§ **Exercise prompt**
Exactly the lines starting at the line containing "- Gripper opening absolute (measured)" and ending at the line containing "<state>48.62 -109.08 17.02" are to be written out from the listing below, both included.
--- START ---
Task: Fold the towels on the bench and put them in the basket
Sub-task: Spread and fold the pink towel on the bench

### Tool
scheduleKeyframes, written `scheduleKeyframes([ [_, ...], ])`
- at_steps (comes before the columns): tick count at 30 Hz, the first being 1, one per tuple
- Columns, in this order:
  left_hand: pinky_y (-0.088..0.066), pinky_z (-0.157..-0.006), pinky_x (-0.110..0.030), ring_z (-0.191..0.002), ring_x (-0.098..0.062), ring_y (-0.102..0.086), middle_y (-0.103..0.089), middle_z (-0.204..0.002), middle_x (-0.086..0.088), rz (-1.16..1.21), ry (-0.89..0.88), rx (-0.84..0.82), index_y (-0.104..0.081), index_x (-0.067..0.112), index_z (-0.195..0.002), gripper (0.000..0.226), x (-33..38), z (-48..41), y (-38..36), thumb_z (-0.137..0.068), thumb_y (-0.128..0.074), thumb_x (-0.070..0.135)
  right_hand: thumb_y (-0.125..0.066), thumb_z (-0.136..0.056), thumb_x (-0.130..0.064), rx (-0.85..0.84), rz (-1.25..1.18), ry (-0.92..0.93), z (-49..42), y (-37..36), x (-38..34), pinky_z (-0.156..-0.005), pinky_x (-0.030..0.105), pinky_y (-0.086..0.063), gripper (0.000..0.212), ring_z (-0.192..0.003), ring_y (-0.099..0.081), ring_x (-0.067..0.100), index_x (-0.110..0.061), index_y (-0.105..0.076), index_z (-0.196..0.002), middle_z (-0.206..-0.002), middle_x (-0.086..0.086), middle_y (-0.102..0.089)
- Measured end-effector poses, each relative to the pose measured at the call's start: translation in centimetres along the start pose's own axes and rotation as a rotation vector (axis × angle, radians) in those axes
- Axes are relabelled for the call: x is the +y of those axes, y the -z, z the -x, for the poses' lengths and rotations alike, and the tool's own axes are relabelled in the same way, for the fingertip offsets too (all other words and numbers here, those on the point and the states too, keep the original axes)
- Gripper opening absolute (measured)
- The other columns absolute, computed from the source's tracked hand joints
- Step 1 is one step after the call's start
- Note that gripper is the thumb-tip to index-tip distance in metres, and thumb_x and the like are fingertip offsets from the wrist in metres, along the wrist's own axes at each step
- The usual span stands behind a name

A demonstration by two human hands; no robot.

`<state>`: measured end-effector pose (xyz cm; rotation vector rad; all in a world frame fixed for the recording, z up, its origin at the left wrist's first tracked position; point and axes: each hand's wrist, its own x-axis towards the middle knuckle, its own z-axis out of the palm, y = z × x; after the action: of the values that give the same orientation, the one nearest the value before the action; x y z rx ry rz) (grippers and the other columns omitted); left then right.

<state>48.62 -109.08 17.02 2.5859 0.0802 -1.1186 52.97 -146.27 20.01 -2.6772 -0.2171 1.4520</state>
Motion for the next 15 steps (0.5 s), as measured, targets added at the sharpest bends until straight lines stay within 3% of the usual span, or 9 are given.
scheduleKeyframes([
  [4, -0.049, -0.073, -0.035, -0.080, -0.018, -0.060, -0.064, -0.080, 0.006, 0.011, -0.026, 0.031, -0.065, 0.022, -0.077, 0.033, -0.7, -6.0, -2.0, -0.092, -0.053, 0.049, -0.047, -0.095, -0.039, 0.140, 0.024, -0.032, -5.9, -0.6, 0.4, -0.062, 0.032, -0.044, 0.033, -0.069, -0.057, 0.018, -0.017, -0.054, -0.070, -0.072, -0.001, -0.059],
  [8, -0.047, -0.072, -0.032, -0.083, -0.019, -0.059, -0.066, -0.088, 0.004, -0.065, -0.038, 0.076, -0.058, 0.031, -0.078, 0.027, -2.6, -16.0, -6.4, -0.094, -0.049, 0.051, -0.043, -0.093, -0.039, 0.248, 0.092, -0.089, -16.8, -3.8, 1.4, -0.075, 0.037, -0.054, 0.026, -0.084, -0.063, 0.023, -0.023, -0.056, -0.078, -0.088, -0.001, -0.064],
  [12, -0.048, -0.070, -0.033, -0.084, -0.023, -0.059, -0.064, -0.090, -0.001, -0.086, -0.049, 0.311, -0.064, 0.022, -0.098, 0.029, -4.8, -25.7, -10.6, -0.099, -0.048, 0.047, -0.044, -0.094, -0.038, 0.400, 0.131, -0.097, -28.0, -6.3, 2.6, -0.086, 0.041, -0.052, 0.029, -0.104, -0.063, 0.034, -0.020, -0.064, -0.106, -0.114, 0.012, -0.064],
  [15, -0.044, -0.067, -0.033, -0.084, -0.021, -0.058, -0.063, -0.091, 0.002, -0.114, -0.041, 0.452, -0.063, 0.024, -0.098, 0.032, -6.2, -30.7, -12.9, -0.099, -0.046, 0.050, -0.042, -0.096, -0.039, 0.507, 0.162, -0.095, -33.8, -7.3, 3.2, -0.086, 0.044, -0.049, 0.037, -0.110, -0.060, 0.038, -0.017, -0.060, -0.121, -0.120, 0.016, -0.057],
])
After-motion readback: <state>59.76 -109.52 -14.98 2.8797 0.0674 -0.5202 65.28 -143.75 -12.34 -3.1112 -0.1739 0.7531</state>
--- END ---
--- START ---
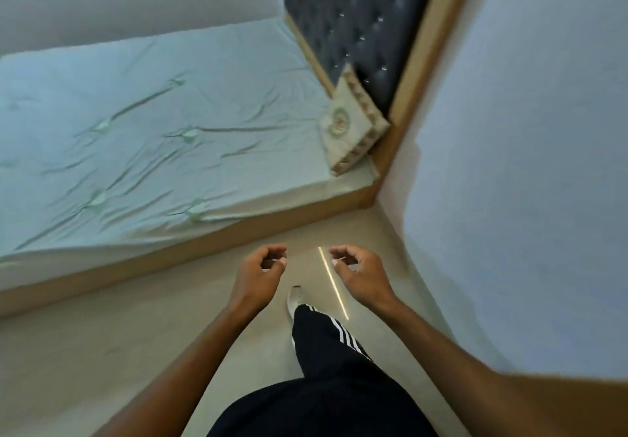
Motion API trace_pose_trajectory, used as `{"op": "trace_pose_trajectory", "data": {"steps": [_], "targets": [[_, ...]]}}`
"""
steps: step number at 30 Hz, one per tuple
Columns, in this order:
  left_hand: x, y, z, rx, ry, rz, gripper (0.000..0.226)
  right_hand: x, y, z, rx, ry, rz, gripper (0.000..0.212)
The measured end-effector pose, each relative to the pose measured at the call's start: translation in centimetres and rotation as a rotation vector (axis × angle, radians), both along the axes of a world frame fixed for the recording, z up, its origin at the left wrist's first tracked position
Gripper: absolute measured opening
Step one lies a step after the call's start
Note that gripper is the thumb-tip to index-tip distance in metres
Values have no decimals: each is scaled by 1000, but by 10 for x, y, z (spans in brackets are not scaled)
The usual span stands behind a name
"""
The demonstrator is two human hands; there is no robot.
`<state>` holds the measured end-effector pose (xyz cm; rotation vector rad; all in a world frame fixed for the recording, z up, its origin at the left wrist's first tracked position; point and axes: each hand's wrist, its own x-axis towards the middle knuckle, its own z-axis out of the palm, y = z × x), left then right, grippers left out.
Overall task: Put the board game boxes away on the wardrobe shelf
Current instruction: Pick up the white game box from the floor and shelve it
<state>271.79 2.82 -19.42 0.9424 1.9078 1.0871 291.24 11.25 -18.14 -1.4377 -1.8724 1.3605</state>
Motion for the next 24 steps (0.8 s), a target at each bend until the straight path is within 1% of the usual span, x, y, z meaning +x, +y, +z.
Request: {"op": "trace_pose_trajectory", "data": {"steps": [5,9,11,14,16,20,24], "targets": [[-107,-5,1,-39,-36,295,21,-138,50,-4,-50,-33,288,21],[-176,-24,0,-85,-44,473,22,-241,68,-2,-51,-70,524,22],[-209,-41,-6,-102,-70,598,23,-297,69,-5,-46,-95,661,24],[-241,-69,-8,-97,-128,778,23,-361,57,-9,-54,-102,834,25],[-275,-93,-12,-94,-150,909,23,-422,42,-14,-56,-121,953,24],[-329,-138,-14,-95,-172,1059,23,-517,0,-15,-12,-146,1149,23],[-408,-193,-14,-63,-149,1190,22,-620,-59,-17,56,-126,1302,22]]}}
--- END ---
§ **Output below**
- Gripper opening absolute (measured)
- The other columns absolute, computed from the source's tracked hand joints
- Step 1 is one step after the call's start
- Note that gripper is the thumb-tip to index-tip distance in metres, and thumb_x and the like are fingertip offsets from the wrist in metres, along the wrist's own axes at each step
- The usual span stands behind a name

A demonstration by two human hands; no robot.

`<state>`: measured end-effector pose (xyz cm; rotation vector rad; all in a world frame fixed for the recording, z up, its origin at the left wrist's first tracked position; point and axes: each hand's wrist, its own x-axis towards the middle knuckle, its own z-axis out of the palm, y = z × x; after the action: of the values that give the same orientation, the one nearest the value before the action; x y z rx ry rz) (grippers and the other columns omitted); left then right.

<state>48.62 -109.08 17.02 2.5859 0.0802 -1.1186 52.97 -146.27 20.01 -2.6772 -0.2171 1.4520</state>

Nothing further is required for this answer.